Abstract

The traditional reservoir classification methods based on conventional well logging are inefficient for determining the properties, such as the porosity, shale volume, J function, and flow zone index, of the tight sandstone reservoirs because of their complex pore structure and large heterogeneity. Specifically, the method that is commonly used to characterize the reservoir pore structure is dependent on the nuclear magnetic resonance (NMR) transverse relaxation time (T2) distribution, which is closely related to the pore size distribution. Further, the pore structure parameters (displacement pressure, maximum pore-throat radius, and median pore-throat radius) can be determined and applied to reservoir classification based on the empirical linear or power function obtained from the NMR T2 distributions and the mercury intrusion capillary pressure curves. However, the effective generalization of these empirical functions is difficult because they differ according to the region and are limited by the representative samples of different regions. A lognormal distribution is commonly used to describe the pore size and particle size distributions of the rock and quantitatively characterize the reservoir pore structure based on the volume, mean radius, and standard deviation of the small and large pores.
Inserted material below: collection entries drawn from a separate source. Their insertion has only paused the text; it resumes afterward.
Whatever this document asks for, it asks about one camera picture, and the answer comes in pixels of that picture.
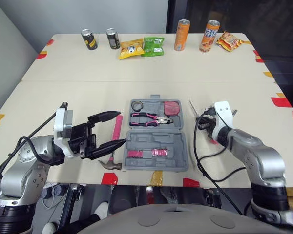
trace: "snack bag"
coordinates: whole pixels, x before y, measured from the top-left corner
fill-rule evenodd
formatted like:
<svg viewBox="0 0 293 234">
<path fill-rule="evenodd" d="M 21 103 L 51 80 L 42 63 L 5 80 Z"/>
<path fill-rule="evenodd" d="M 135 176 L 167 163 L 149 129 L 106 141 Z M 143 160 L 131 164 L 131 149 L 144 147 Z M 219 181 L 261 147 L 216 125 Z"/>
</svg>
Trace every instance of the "snack bag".
<svg viewBox="0 0 293 234">
<path fill-rule="evenodd" d="M 162 48 L 164 38 L 145 38 L 144 54 L 141 56 L 158 56 L 164 55 Z"/>
<path fill-rule="evenodd" d="M 125 59 L 134 55 L 144 54 L 142 49 L 143 39 L 136 39 L 130 41 L 121 42 L 121 53 L 119 54 L 119 59 Z"/>
<path fill-rule="evenodd" d="M 242 44 L 242 40 L 236 38 L 234 35 L 224 32 L 223 35 L 217 40 L 217 45 L 223 47 L 225 50 L 231 52 Z"/>
</svg>

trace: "yellow chip bag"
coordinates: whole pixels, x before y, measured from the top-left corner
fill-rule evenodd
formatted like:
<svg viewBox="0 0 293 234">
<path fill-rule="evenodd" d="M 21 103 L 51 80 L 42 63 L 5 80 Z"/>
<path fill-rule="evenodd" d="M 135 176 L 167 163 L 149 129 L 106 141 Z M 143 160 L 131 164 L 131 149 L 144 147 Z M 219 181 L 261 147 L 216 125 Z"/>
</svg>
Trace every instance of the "yellow chip bag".
<svg viewBox="0 0 293 234">
<path fill-rule="evenodd" d="M 121 53 L 119 59 L 125 59 L 134 55 L 142 55 L 145 52 L 142 49 L 143 38 L 121 42 Z"/>
</svg>

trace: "pliers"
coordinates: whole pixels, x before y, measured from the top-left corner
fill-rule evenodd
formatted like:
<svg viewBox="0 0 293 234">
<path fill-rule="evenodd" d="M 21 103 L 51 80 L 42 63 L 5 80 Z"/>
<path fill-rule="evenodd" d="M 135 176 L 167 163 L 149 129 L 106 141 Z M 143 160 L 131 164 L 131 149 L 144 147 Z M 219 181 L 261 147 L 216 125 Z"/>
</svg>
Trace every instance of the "pliers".
<svg viewBox="0 0 293 234">
<path fill-rule="evenodd" d="M 164 124 L 170 124 L 173 123 L 174 120 L 168 117 L 160 117 L 157 116 L 157 114 L 150 114 L 146 112 L 140 112 L 140 113 L 131 113 L 131 117 L 147 117 L 147 118 L 152 118 L 153 121 L 147 122 L 147 123 L 136 123 L 136 122 L 130 122 L 130 126 L 154 126 L 156 127 L 157 125 L 164 123 Z"/>
</svg>

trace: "tool box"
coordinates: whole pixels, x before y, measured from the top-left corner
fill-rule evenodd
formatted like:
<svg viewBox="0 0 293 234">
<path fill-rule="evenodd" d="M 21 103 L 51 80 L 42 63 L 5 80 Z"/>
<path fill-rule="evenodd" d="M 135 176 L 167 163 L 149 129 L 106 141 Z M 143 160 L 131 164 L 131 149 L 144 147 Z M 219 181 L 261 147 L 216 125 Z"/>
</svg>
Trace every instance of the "tool box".
<svg viewBox="0 0 293 234">
<path fill-rule="evenodd" d="M 142 108 L 134 111 L 132 104 L 137 102 L 142 104 Z M 179 105 L 178 114 L 164 114 L 168 102 Z M 155 115 L 173 122 L 165 120 L 165 123 L 154 124 Z M 128 124 L 131 130 L 126 136 L 123 161 L 125 169 L 176 172 L 188 169 L 188 148 L 185 134 L 181 131 L 184 122 L 179 100 L 160 99 L 160 95 L 151 95 L 151 99 L 133 99 L 130 103 Z"/>
</svg>

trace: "hammer head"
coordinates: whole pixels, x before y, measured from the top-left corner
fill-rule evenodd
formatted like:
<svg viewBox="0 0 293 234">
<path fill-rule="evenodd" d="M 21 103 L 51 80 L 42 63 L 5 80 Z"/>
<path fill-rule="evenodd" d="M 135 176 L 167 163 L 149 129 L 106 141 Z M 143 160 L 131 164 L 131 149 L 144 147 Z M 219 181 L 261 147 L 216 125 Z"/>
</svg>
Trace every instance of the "hammer head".
<svg viewBox="0 0 293 234">
<path fill-rule="evenodd" d="M 100 164 L 108 170 L 113 170 L 113 169 L 117 169 L 117 170 L 121 170 L 122 169 L 122 163 L 114 163 L 114 161 L 109 160 L 107 163 L 103 163 L 101 160 L 99 160 Z"/>
</svg>

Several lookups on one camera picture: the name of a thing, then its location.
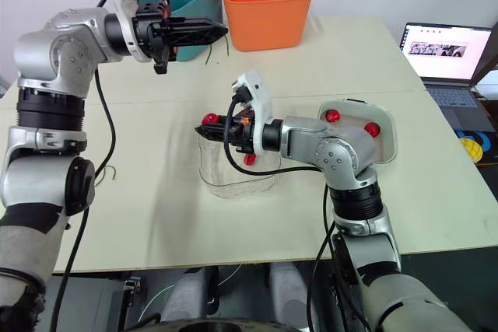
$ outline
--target transparent plastic bowl
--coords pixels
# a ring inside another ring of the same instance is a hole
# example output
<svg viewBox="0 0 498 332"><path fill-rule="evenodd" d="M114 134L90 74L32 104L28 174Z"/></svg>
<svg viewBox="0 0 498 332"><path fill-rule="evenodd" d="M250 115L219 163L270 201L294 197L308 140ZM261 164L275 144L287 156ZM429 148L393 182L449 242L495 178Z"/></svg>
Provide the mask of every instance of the transparent plastic bowl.
<svg viewBox="0 0 498 332"><path fill-rule="evenodd" d="M201 153L199 175L216 196L229 198L256 194L270 189L278 180L277 175L251 176L235 170L226 159L223 143L211 142L198 135L198 144ZM251 171L279 169L282 161L278 152L266 152L248 166L244 164L245 154L236 152L232 146L230 150L235 162Z"/></svg>

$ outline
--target red sphere
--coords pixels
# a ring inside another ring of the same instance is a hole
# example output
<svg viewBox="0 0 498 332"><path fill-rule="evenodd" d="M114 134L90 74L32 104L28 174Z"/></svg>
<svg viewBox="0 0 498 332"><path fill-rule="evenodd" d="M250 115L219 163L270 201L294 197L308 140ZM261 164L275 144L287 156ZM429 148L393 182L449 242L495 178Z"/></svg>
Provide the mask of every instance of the red sphere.
<svg viewBox="0 0 498 332"><path fill-rule="evenodd" d="M207 113L204 118L202 118L202 124L218 124L219 117L218 114Z"/></svg>
<svg viewBox="0 0 498 332"><path fill-rule="evenodd" d="M341 114L339 113L338 110L330 109L327 110L327 113L325 114L325 119L327 120L327 122L337 122L341 119Z"/></svg>
<svg viewBox="0 0 498 332"><path fill-rule="evenodd" d="M254 153L251 153L250 155L246 155L244 157L244 163L248 166L253 166L255 162L256 162L256 155Z"/></svg>
<svg viewBox="0 0 498 332"><path fill-rule="evenodd" d="M369 122L365 125L364 129L372 136L372 138L376 138L381 133L381 126L375 122Z"/></svg>

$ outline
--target robotic arm
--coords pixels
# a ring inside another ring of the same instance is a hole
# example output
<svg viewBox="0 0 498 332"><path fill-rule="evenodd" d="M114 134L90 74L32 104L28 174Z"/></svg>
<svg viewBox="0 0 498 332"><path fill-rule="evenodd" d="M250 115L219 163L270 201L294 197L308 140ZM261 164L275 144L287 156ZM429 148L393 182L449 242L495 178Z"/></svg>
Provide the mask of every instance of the robotic arm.
<svg viewBox="0 0 498 332"><path fill-rule="evenodd" d="M196 128L203 137L227 141L244 153L280 152L283 158L310 164L325 177L339 234L334 255L346 279L358 285L370 330L470 330L420 281L401 273L401 261L381 200L377 173L371 164L375 143L362 128L336 128L313 118L272 118L265 84L256 72L241 75L233 84L234 99L245 109L232 118Z"/></svg>
<svg viewBox="0 0 498 332"><path fill-rule="evenodd" d="M100 63L132 55L167 72L178 47L211 44L227 28L210 19L170 18L167 0L112 0L106 9L69 9L19 40L18 123L9 129L0 176L0 321L32 330L44 308L68 218L93 201L95 169L80 157L85 98Z"/></svg>

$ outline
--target orange plastic bin
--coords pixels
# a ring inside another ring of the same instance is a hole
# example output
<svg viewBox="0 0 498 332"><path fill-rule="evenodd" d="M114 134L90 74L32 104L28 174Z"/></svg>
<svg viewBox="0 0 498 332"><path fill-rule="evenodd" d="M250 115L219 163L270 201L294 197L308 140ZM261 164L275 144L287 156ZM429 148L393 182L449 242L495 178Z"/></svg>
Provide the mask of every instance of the orange plastic bin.
<svg viewBox="0 0 498 332"><path fill-rule="evenodd" d="M240 51L292 47L301 41L311 0L223 0Z"/></svg>

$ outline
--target laptop
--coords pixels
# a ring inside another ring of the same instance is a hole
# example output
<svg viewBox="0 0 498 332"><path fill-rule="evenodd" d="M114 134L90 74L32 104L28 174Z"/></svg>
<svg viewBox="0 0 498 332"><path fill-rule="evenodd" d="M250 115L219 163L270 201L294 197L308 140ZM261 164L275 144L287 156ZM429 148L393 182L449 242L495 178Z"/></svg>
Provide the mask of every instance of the laptop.
<svg viewBox="0 0 498 332"><path fill-rule="evenodd" d="M494 132L470 92L491 29L407 23L400 48L454 130Z"/></svg>

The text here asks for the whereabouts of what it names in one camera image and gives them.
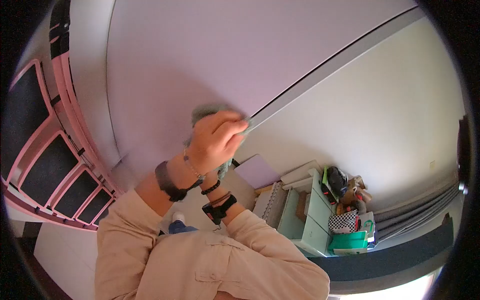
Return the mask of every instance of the black bag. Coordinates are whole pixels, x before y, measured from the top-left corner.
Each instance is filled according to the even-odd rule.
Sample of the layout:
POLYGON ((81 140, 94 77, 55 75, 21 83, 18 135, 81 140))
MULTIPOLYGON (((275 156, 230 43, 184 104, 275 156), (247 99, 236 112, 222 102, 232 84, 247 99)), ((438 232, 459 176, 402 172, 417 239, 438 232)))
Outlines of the black bag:
POLYGON ((327 180, 332 188, 332 192, 334 192, 339 198, 342 198, 347 191, 347 175, 337 167, 329 167, 327 169, 327 180))

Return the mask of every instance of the smartwatch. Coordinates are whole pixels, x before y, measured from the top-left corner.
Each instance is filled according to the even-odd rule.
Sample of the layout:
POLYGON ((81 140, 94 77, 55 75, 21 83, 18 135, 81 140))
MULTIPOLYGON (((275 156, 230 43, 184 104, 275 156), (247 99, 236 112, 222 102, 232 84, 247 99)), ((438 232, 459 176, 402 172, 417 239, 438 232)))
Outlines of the smartwatch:
POLYGON ((213 207, 210 203, 207 203, 202 207, 202 210, 215 225, 220 225, 222 219, 227 216, 227 210, 235 203, 237 203, 237 198, 230 195, 222 205, 213 207))
POLYGON ((191 187, 187 189, 177 188, 168 175, 167 161, 162 162, 155 168, 155 177, 160 189, 170 196, 170 201, 172 202, 183 200, 189 190, 199 186, 203 182, 203 178, 199 177, 191 187))

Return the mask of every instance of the green cloth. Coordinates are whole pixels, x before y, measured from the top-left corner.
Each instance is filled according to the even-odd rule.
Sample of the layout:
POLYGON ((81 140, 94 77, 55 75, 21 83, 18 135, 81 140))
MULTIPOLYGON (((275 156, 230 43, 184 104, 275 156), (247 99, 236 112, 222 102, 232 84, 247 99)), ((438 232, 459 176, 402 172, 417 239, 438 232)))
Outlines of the green cloth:
MULTIPOLYGON (((232 110, 231 108, 229 108, 227 105, 225 104, 215 104, 215 103, 212 103, 212 104, 203 104, 203 105, 200 105, 200 106, 197 106, 193 111, 192 111, 192 127, 195 126, 195 124, 202 118, 206 117, 206 116, 210 116, 210 115, 214 115, 216 113, 218 113, 219 111, 221 110, 232 110)), ((252 125, 252 119, 250 118, 244 118, 245 121, 248 122, 248 127, 247 129, 245 129, 244 131, 242 131, 240 134, 243 134, 243 135, 246 135, 248 134, 252 129, 253 129, 253 125, 252 125)), ((183 144, 188 147, 190 145, 190 141, 191 141, 192 138, 186 140, 183 144)), ((219 179, 222 179, 225 174, 227 173, 228 171, 228 167, 230 167, 230 165, 232 164, 232 160, 233 160, 233 157, 230 158, 228 161, 226 161, 225 163, 223 163, 221 166, 219 166, 218 168, 216 168, 216 170, 218 170, 218 178, 219 179)))

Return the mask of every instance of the hand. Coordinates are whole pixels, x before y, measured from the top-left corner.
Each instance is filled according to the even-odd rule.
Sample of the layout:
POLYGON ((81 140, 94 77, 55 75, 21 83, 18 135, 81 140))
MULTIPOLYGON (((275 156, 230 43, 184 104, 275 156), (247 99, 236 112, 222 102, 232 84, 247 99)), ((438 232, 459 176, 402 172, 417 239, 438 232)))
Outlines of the hand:
POLYGON ((233 157, 243 140, 238 133, 247 127, 248 122, 234 111, 219 111, 199 120, 187 149, 192 167, 205 175, 225 163, 233 157))

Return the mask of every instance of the jeans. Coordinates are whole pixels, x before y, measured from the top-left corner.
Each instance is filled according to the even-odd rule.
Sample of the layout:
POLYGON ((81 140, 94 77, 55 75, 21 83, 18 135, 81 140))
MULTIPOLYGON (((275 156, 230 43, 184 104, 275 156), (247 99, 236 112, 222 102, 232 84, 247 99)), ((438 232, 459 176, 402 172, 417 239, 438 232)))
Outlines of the jeans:
POLYGON ((185 224, 180 220, 177 220, 177 221, 171 223, 170 226, 168 227, 168 232, 170 234, 196 231, 196 230, 198 230, 198 229, 195 228, 195 227, 185 226, 185 224))

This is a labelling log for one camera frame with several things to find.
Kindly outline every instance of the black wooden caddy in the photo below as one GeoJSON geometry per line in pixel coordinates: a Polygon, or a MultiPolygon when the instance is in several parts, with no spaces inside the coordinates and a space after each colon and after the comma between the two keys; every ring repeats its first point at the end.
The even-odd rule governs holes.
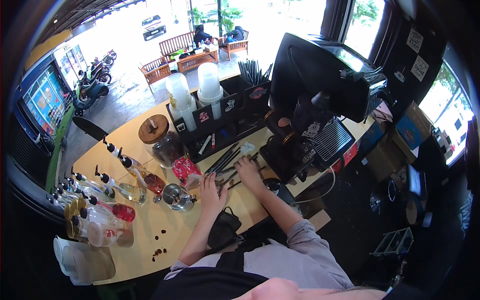
{"type": "MultiPolygon", "coordinates": [[[[183,118],[174,121],[173,125],[183,144],[187,146],[192,162],[198,163],[265,127],[263,119],[270,110],[268,99],[271,84],[271,81],[267,81],[252,86],[239,75],[222,80],[220,85],[223,87],[224,97],[220,100],[222,115],[219,119],[213,119],[212,106],[207,105],[193,112],[197,129],[192,132],[188,131],[183,118]],[[246,130],[236,132],[236,128],[240,127],[242,120],[248,120],[249,126],[246,130]],[[227,138],[220,133],[222,129],[228,133],[227,138]],[[215,147],[212,148],[211,141],[209,141],[204,152],[201,155],[198,154],[198,143],[203,144],[208,135],[214,132],[216,136],[215,147]]],[[[195,99],[198,99],[197,92],[193,92],[192,95],[195,99]]],[[[173,120],[168,104],[166,106],[168,114],[173,120]]]]}

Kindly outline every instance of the metal pitcher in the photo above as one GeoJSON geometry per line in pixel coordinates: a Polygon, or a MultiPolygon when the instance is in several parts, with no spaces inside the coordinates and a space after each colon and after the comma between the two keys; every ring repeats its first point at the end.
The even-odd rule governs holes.
{"type": "Polygon", "coordinates": [[[189,194],[183,185],[170,183],[163,188],[162,199],[173,210],[189,212],[197,201],[197,196],[189,194]]]}

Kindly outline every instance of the ceiling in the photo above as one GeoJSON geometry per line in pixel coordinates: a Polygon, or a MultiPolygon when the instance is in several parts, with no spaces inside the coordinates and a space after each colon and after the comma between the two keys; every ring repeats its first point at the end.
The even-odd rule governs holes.
{"type": "Polygon", "coordinates": [[[113,5],[126,2],[125,5],[131,4],[132,0],[66,0],[57,14],[52,18],[45,30],[40,35],[37,45],[45,42],[49,37],[54,36],[69,28],[73,29],[80,25],[86,19],[107,10],[113,5]]]}

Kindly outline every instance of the car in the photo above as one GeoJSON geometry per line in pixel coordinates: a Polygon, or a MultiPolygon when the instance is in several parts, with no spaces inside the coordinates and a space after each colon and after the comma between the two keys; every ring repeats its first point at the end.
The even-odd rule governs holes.
{"type": "Polygon", "coordinates": [[[149,36],[156,35],[160,31],[167,33],[165,25],[162,24],[162,20],[159,15],[155,15],[142,21],[142,29],[144,30],[144,40],[146,41],[149,36]]]}

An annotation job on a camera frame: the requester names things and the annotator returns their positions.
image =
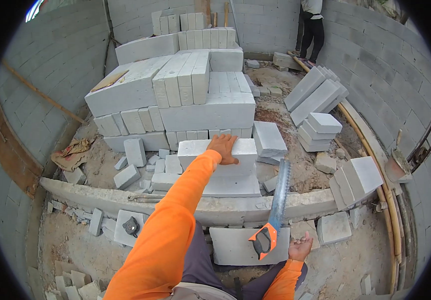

In this study, we obtain six parameters (the volume, mean radius, and standard deviation of the small and large pores) that represent the characteristics of pore distribution and rock heterogeneity, calculate the total porosity via NMR logging, and classify the reservoirs via cluster analysis by adopting a bimodal lognormal distribution to fit the NMR T2 spectrum. Finally, based on the data obtained from the core tests and the NMR logs, the proposed method, which is readily applicable, can effectively classify the tight sandstone reservoirs.